Eating fruit or having a glass of red wine is seen as offering health benefits. The benefits are often pinned on polyphenols, natural chemicals—found in foods—referred to as flavonoids and phenolic acids, but also fragments of food proteins called peptides. Until recently, there were a large number of food and beverage products containing polyphenols and peptides that were making health claims, but evidence has been lacking.
Now, scientists in Europe are to run experiments and clinical trials to work out what beneficial effects polyphenols and peptides can have on cardiovascular disease risk and also how they cause these effects, under the EU-funded BACCHUS research project. Examples include potentially healthy polyphenols from apples, pomegranates and oranges, and peptides found in certain wheat varieties and in specially processed eggs, as well as peptides produced during the dry-curing of pork meats.
Paul Kroon, project coordinator at the Institute of Food Research, Norwich, UK, hopes to see European food companies making health claims for heart health on their label which is backed up by clinical trials and evidence from the lab showing what is happening in the body.
The benefits of polyphenols are well-known but they may not be as easy to harness, according to experts. “There is good evidence, both from basic research and human studies that certain polyphenols can improve blood vessel relaxation and lower blood pressure in patients with heart disease and/or hypertension,” notes Balz Frei of the Linus Pauling Institute at Oregon State University, USA.
However, he adds that polyphenols are not nutrients and are generally poorly absorbed. “The small amount that makes it into the body is rapidly metabolised and excreted in urine and bile. This is very different from vitamins and micronutrients, which the body needs for normal function and survival.”
The rationale for the project is to avoid misleading claims on product containing such active substances. “It is important that consumers are protected from health claims that are not supported by good science.” It is a challenge to tease out which compounds are causing which effects. Until last year, many products came with health claims, for example related to heart health, but the European Union cracked down on unsupported claims in September 2012.
Kroon hopes that the participation of food companies in the project will improve the design of the trials and provide access to improved foods for testing. “In my view a lot of claims made about certain products were difficult to substantiate,” he adds. “Making a claim for example that foods have lots of antioxidant activity when measured in the laboratory is not sufficient, it is necessary to demonstrate that consumption of this food causes a measureable benefit in the body.”
The trouble, Frei tells CommNet, is that numerous companies, especially in the neutraceutical field, have made unsupported or misleading claims about polyphenols. “One of them is the “high antioxidant value” of “superfruits” as measured by the so-called ORAC assay, and how this high antioxidant content will translate into numerous health benefits in humans.
Polyphenols may have good antioxidant activity in vitro—in the test tube—but they are absorbed into the human body in such small amounts that they cannot make any significant contribution to antioxidant or free-radical scavenging activity in the human body, according to Frei. By far the two most effective dietary antioxidants are vitamins C and E, which are stronger, more effective antioxidants than polyphenols and accumulate in the human body in much higher concentrations.”
Supporting health claims with science also means finding out the “how”: how do the mechanisms by which the polyphenols and peptides are improving the suppleness and therefore health of arteries, lowering blood pressure or reducing high cholesterol levels. “We need to have plausible mechanisms showing how the ingested compound for which an effect is claimed is able to cause the observed effect,” explains Kroon.
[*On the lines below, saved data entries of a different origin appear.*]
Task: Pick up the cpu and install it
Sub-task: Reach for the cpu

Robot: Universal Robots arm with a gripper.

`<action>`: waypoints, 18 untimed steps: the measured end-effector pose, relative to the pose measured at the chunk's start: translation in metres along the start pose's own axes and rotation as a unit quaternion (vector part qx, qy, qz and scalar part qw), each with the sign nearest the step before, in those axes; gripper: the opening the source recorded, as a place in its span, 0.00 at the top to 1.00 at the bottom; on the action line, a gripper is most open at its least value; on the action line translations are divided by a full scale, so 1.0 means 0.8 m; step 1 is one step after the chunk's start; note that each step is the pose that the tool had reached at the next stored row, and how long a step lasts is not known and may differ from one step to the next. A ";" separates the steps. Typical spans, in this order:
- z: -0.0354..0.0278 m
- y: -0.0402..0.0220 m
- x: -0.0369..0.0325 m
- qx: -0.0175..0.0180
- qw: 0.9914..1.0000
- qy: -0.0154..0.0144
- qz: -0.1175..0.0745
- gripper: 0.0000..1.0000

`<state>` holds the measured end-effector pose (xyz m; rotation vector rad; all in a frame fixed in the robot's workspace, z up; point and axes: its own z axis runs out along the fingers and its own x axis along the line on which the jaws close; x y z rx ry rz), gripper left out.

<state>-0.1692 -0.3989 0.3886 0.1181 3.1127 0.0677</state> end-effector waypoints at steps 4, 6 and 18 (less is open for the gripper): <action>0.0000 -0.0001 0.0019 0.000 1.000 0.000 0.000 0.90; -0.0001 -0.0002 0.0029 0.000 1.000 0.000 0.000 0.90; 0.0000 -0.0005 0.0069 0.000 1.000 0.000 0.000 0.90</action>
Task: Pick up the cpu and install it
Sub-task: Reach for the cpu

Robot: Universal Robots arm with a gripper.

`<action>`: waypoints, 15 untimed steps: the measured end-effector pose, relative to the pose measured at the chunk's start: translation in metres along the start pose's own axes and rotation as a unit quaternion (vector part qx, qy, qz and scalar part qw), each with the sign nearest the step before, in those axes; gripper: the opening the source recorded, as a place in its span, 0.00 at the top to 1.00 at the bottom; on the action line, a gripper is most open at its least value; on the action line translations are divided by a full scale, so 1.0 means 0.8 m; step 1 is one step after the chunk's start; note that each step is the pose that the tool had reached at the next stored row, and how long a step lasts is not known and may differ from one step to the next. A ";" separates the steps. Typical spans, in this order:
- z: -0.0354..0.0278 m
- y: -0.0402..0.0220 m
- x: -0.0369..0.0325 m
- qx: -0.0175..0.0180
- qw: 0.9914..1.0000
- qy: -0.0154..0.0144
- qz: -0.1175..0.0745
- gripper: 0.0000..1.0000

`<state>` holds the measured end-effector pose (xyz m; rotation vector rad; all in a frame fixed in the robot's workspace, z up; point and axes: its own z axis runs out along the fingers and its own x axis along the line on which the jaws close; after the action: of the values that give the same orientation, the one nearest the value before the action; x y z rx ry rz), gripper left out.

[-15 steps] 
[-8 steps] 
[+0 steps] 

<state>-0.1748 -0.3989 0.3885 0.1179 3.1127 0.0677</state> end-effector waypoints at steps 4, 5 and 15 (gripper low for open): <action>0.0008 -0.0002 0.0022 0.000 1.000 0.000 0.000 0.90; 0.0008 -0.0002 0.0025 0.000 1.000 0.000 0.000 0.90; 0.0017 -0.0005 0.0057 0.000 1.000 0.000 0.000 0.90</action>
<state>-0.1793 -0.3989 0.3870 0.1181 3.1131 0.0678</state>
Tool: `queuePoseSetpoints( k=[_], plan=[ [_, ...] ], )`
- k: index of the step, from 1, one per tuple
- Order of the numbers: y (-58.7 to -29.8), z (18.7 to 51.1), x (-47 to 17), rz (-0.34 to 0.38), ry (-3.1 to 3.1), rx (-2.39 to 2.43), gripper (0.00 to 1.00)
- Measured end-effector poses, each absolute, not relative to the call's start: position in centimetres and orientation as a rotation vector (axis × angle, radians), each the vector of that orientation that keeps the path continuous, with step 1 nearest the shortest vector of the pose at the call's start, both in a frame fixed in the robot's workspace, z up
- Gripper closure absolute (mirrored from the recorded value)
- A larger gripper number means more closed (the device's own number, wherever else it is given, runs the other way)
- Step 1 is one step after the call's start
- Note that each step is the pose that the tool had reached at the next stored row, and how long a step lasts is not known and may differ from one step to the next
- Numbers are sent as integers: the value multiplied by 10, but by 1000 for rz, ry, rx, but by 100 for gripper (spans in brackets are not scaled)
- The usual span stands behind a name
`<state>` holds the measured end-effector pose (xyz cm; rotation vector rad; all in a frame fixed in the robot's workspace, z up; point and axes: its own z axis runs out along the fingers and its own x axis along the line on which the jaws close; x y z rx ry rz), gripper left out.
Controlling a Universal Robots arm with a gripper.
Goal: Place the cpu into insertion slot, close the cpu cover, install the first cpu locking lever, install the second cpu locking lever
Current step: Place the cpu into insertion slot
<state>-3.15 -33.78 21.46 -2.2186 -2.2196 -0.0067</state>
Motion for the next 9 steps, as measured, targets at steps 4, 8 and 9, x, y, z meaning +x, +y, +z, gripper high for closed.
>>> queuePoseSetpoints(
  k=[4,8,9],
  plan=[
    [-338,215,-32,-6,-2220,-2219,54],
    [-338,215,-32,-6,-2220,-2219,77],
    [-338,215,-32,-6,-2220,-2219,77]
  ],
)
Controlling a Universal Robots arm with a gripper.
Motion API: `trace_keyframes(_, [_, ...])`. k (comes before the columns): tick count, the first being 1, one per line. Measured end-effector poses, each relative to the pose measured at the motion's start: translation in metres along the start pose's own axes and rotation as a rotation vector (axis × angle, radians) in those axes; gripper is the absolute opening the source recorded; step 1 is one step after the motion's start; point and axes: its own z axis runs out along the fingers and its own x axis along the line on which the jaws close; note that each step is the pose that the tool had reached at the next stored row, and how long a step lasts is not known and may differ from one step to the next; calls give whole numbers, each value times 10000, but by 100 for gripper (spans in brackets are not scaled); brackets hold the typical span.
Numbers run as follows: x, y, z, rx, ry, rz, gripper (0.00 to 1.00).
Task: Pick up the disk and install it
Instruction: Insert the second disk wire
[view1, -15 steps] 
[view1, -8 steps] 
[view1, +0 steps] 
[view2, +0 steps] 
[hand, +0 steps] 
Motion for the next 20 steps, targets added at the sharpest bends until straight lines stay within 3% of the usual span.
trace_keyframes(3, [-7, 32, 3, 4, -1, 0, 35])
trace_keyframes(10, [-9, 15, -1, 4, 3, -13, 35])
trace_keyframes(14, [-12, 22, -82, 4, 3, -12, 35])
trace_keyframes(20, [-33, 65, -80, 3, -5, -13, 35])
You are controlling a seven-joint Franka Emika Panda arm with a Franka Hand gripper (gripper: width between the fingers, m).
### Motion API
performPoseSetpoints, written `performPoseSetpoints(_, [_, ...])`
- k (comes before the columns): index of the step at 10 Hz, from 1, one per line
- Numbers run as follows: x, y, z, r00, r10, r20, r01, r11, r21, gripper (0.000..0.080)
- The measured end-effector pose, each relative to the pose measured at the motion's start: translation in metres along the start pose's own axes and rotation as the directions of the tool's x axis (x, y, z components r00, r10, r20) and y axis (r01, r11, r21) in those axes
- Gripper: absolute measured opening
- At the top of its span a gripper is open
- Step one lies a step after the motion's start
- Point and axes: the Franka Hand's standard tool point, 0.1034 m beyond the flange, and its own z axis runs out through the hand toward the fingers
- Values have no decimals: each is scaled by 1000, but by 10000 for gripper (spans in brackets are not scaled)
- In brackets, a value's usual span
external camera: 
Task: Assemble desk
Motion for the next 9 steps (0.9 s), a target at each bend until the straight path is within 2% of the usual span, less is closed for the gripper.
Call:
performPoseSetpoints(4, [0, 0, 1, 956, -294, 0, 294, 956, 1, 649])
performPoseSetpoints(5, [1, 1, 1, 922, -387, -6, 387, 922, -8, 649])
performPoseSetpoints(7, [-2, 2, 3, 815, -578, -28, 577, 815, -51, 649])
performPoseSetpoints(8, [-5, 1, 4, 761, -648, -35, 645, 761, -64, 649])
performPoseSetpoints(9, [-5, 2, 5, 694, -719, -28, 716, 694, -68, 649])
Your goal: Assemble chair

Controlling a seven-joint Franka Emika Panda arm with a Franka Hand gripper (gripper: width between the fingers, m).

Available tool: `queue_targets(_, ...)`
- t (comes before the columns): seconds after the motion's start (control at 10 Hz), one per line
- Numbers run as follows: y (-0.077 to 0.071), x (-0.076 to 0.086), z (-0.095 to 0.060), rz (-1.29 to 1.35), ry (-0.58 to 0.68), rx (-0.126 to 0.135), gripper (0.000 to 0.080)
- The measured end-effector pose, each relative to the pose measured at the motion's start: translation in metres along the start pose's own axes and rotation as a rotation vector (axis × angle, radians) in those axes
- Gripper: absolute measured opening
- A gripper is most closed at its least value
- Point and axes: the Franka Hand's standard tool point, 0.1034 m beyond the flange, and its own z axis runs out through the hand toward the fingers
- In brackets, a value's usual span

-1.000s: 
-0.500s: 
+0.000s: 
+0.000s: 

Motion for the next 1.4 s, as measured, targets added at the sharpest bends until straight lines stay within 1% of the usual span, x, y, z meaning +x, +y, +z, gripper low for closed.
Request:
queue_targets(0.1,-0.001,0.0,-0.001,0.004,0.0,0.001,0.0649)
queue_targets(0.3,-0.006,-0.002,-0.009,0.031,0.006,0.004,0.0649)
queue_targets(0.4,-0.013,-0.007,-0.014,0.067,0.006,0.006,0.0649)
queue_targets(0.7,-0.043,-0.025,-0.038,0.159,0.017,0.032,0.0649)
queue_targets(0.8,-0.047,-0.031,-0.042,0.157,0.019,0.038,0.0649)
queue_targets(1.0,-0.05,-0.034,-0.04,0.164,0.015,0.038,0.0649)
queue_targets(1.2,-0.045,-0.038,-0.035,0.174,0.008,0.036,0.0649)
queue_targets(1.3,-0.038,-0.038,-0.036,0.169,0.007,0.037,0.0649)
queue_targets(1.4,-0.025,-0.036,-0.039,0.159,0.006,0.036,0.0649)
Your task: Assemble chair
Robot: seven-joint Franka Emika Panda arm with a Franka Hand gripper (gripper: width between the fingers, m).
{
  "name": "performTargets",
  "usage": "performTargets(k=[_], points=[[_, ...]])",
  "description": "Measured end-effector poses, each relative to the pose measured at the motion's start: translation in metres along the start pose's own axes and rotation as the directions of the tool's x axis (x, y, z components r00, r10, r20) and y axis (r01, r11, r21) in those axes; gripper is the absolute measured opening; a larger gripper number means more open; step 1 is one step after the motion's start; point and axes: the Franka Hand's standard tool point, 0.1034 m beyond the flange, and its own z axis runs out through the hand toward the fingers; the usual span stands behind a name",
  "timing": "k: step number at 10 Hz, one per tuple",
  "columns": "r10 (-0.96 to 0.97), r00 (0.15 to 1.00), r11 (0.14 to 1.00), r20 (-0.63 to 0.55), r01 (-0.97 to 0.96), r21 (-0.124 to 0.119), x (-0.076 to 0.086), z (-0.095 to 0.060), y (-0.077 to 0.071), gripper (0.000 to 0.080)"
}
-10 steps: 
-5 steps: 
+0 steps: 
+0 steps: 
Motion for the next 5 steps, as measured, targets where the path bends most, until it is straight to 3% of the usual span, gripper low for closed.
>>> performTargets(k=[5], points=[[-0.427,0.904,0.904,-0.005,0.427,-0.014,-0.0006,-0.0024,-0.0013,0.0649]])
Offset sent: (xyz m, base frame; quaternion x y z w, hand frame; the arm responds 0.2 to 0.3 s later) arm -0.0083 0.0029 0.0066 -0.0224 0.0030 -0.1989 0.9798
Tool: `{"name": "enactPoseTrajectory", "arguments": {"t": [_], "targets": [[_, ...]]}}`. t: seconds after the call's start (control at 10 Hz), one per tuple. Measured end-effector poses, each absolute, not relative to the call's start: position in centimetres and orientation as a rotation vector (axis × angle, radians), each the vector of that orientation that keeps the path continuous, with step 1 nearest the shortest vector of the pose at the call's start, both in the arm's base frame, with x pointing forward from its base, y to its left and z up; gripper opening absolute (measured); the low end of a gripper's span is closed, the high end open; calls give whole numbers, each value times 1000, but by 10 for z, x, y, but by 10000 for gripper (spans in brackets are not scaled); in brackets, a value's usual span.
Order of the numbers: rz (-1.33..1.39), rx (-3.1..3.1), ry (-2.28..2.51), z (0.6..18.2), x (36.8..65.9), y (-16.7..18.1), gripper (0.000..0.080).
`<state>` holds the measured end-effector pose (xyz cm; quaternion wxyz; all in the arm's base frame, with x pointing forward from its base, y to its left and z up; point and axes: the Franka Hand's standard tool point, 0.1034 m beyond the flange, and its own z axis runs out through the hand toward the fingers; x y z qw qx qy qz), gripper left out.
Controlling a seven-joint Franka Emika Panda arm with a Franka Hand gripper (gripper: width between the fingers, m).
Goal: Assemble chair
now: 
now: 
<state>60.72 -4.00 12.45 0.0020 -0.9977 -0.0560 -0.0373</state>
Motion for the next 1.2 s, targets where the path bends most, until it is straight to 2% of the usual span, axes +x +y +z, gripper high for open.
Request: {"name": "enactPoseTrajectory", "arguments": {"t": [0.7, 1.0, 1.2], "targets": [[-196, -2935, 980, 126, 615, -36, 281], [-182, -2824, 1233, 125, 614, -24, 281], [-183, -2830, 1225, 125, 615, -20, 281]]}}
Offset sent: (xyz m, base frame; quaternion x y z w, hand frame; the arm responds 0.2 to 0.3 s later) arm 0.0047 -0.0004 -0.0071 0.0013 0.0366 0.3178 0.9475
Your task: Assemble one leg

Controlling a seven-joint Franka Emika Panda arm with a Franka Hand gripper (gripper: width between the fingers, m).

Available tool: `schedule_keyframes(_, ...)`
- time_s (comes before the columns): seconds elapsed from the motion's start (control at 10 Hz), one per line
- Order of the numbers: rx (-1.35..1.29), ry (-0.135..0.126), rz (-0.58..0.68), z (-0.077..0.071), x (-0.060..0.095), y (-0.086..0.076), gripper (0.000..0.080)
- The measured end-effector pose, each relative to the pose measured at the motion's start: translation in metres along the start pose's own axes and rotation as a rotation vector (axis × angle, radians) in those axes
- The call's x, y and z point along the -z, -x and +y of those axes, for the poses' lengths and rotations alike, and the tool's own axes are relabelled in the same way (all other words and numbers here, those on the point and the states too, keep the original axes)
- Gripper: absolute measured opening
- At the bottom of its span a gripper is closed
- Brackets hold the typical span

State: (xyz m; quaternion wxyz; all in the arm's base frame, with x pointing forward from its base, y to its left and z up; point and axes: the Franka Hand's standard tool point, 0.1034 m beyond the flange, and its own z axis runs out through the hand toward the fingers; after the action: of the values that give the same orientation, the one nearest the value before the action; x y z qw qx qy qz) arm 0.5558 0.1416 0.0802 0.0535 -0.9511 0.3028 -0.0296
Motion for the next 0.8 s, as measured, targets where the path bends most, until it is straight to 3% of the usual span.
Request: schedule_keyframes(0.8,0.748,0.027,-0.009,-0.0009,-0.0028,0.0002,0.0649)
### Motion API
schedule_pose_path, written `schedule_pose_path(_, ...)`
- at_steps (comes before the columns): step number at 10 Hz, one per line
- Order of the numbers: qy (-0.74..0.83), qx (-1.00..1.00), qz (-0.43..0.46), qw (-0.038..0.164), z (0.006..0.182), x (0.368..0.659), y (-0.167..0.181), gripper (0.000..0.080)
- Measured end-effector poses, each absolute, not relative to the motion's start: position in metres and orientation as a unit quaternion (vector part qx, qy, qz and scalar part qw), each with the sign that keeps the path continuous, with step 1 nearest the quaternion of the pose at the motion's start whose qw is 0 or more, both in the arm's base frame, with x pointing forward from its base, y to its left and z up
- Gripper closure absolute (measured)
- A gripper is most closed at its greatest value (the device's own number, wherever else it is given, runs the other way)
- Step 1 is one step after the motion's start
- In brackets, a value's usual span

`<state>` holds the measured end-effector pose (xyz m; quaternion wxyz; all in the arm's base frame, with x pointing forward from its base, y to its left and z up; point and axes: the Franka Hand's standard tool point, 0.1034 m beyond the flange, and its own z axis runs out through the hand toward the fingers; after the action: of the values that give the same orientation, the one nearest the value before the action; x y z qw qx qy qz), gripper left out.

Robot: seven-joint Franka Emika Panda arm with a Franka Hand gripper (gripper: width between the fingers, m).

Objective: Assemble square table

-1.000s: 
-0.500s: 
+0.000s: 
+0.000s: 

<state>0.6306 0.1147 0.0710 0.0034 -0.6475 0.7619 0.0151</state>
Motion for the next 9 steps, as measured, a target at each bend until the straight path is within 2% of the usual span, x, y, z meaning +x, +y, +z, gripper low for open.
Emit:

To truly understand the role dietary polyphenols can play in maintaining optimum health or reversing disease there is a need to know three factors, according to Roger Carder, therapeutics scientist at the William Harvey Research Institute in London, UK, and author of The Red Wine Diet. First, it is key to identify which polyphenols are important for mediating biological effects. Second, what is the ideal composition of products. And, third, the appropriate daily amount for maintaining health or treating disease. “The Bacchus project needs to make sure that when a product is tested there is a corresponding control product where only the "active component" has been removed without altering the composition of other polyphenols,” he advises.
“Studies to understand the mechanism of action may be premature,” he adds. He then concludes: “if the active components of a specific product are not yet known. It requires a strategy that first prepares products based on highly purified polyphenols, show [that] they have health-relevant biological effects in clinical trials, [and] then identify for those products what confers these effects.”